E’ questa la sesta edizione organizzata dall’associazione Al Parco. I Rumita, uomini vegetali, alberi vaganti, domenica gireranno tra le strade del paese strusciando il fruscio, un bastone con all’apice un ramo di pungitopo, sulle porte delle case. Chi riceve la visita del Rumita rispetta il suo silenzio e in cambio di un buon auspicio dona qualcosa. Ed i giovani satrianesi lanciano attraverso il Rumita un messaggio ecologista universale: ristabilire un rapporto antico con la Terra per rispettare gli uomini e le donne che la abiteranno in futuro. Chiunque può trasformarsi in Rumita e partecipare alla Foresta che cammina. Così come può essere animata dagli altri essere viventi che vivono nel bosco; folletti, funghi, farfalle. Per partecipare è necessario individuare un tema e creare un gruppo.
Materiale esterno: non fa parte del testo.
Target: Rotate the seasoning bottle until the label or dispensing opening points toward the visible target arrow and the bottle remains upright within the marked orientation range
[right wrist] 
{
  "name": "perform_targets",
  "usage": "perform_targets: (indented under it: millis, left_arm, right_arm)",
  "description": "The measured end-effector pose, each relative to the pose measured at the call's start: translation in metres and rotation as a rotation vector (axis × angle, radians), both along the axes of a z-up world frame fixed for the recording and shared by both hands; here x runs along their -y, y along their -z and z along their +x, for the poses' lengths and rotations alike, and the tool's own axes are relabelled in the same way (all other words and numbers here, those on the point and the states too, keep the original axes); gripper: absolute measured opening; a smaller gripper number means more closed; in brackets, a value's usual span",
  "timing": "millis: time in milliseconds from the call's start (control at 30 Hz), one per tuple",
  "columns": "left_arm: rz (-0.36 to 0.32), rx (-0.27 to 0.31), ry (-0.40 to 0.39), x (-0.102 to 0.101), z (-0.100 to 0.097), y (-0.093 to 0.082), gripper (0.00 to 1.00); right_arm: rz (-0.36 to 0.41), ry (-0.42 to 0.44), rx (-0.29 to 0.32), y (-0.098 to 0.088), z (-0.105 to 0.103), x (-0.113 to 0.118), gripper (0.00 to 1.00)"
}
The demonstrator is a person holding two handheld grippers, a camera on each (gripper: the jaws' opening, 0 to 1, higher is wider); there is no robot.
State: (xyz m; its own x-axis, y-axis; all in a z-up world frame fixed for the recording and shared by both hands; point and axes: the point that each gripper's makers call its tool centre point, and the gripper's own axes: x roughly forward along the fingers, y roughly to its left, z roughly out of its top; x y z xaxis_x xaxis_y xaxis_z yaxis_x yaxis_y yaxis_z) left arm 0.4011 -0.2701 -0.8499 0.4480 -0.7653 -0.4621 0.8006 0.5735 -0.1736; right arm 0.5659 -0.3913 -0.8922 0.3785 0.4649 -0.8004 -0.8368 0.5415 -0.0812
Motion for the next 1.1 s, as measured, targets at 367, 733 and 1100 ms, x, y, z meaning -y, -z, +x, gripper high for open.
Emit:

Quando Carnevale è sostenibile

Il Carnevale di Satriano è stato inserito come buona pratica nel modello di sostenibilità degli eventi di Aarhus, capitale europea della cultura 2017. Tra maggio e giugno dello scorso anno infatti il Rumita di Satriano ha attraversato in bici elettrica tutta l’Europa per rappresentare Matera 2019 al festival della sostenibilità di Samso, in Danimarca.

E si è trasformato in un evento green a tutti gli effetti. Verranno boicottati i bicchieri monouso, il materiale promozionale verrà stampato su carta a marchio FSC, sarà prestata massima attenzione alla raccolta differenziata. I bar e i locali interessati dalla sfilata nei giorni del carnevale, inoltre, avranno a disposizione bicchieri biodegradabili così come verranno utilizzati prodotti di stagione, a filiera corta e a km zero. Informazioni: www.alparcolucano.it.